• _Data excerpt_:
+++++
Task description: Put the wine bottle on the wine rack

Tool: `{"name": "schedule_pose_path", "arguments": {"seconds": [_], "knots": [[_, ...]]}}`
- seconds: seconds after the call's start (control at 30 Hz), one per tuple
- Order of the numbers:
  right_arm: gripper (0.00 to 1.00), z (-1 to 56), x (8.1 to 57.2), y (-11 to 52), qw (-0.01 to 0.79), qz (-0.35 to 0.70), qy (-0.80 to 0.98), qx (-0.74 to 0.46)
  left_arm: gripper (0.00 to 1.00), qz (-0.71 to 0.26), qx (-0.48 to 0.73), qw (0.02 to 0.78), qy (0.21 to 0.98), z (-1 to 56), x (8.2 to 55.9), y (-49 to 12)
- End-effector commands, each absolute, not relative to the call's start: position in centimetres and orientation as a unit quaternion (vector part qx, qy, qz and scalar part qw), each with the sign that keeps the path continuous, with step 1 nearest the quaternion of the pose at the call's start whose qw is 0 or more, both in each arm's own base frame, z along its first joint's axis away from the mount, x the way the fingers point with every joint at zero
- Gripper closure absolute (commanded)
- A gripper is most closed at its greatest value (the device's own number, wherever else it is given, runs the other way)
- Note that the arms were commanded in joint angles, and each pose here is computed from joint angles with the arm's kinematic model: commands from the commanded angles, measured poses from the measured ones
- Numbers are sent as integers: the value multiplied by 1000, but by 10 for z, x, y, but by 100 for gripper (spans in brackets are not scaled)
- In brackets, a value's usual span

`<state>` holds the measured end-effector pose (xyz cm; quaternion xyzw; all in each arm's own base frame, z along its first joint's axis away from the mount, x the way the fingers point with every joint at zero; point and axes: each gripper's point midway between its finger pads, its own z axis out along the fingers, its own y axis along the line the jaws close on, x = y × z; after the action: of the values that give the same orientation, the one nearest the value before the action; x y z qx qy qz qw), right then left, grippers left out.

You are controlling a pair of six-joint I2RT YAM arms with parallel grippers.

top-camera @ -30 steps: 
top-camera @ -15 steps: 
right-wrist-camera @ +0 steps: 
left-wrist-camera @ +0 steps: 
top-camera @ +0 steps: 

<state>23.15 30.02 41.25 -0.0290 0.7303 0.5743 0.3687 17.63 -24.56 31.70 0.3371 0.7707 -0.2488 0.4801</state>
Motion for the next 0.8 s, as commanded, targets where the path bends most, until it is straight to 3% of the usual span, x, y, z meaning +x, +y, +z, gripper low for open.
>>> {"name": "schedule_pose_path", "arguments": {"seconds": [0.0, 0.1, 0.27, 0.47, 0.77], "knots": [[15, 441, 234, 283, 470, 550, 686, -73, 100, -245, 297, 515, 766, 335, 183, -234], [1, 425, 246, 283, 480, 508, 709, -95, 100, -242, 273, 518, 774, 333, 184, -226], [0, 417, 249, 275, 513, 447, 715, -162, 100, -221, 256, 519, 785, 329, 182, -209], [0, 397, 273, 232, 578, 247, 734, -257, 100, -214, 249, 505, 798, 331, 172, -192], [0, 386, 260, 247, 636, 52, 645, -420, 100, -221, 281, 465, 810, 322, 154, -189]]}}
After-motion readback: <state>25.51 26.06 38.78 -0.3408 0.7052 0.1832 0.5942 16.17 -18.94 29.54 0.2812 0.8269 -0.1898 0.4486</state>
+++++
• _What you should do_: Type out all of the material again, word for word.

• _Output of the exercise_:
Task description: Put the wine bottle on the wine rack

Tool: `{"name": "schedule_pose_path", "arguments": {"seconds": [_], "knots": [[_, ...]]}}`
- seconds: seconds after the call's start (control at 30 Hz), one per tuple
- Order of the numbers:
  right_arm: gripper (0.00 to 1.00), z (-1 to 56), x (8.1 to 57.2), y (-11 to 52), qw (-0.01 to 0.79), qz (-0.35 to 0.70), qy (-0.80 to 0.98), qx (-0.74 to 0.46)
  left_arm: gripper (0.00 to 1.00), qz (-0.71 to 0.26), qx (-0.48 to 0.73), qw (0.02 to 0.78), qy (0.21 to 0.98), z (-1 to 56), x (8.2 to 55.9), y (-49 to 12)
- End-effector commands, each absolute, not relative to the call's start: position in centimetres and orientation as a unit quaternion (vector part qx, qy, qz and scalar part qw), each with the sign that keeps the path continuous, with step 1 nearest the quaternion of the pose at the call's start whose qw is 0 or more, both in each arm's own base frame, z along its first joint's axis away from the mount, x the way the fingers point with every joint at zero
- Gripper closure absolute (commanded)
- A gripper is most closed at its greatest value (the device's own number, wherever else it is given, runs the other way)
- Note that the arms were commanded in joint angles, and each pose here is computed from joint angles with the arm's kinematic model: commands from the commanded angles, measured poses from the measured ones
- Numbers are sent as integers: the value multiplied by 1000, but by 10 for z, x, y, but by 100 for gripper (spans in brackets are not scaled)
- In brackets, a value's usual span

`<state>` holds the measured end-effector pose (xyz cm; quaternion xyzw; all in each arm's own base frame, z along its first joint's axis away from the mount, x the way the fingers point with every joint at zero; point and axes: each gripper's point midway between its finger pads, its own z axis out along the fingers, its own y axis along the line the jaws close on, x = y × z; after the action: of the values that give the same orientation, the one nearest the value before the action; x y z qx qy qz qw), right then left, grippers left out.

You are controlling a pair of six-joint I2RT YAM arms with parallel grippers.

top-camera @ -30 steps: 
top-camera @ -15 steps: 
right-wrist-camera @ +0 steps: 
left-wrist-camera @ +0 steps: 
top-camera @ +0 steps: 

<state>23.15 30.02 41.25 -0.0290 0.7303 0.5743 0.3687 17.63 -24.56 31.70 0.3371 0.7707 -0.2488 0.4801</state>
Motion for the next 0.8 s, as commanded, targets where the path bends most, until it is straight to 3% of the usual span, x, y, z meaning +x, +y, +z, gripper low for open.
>>> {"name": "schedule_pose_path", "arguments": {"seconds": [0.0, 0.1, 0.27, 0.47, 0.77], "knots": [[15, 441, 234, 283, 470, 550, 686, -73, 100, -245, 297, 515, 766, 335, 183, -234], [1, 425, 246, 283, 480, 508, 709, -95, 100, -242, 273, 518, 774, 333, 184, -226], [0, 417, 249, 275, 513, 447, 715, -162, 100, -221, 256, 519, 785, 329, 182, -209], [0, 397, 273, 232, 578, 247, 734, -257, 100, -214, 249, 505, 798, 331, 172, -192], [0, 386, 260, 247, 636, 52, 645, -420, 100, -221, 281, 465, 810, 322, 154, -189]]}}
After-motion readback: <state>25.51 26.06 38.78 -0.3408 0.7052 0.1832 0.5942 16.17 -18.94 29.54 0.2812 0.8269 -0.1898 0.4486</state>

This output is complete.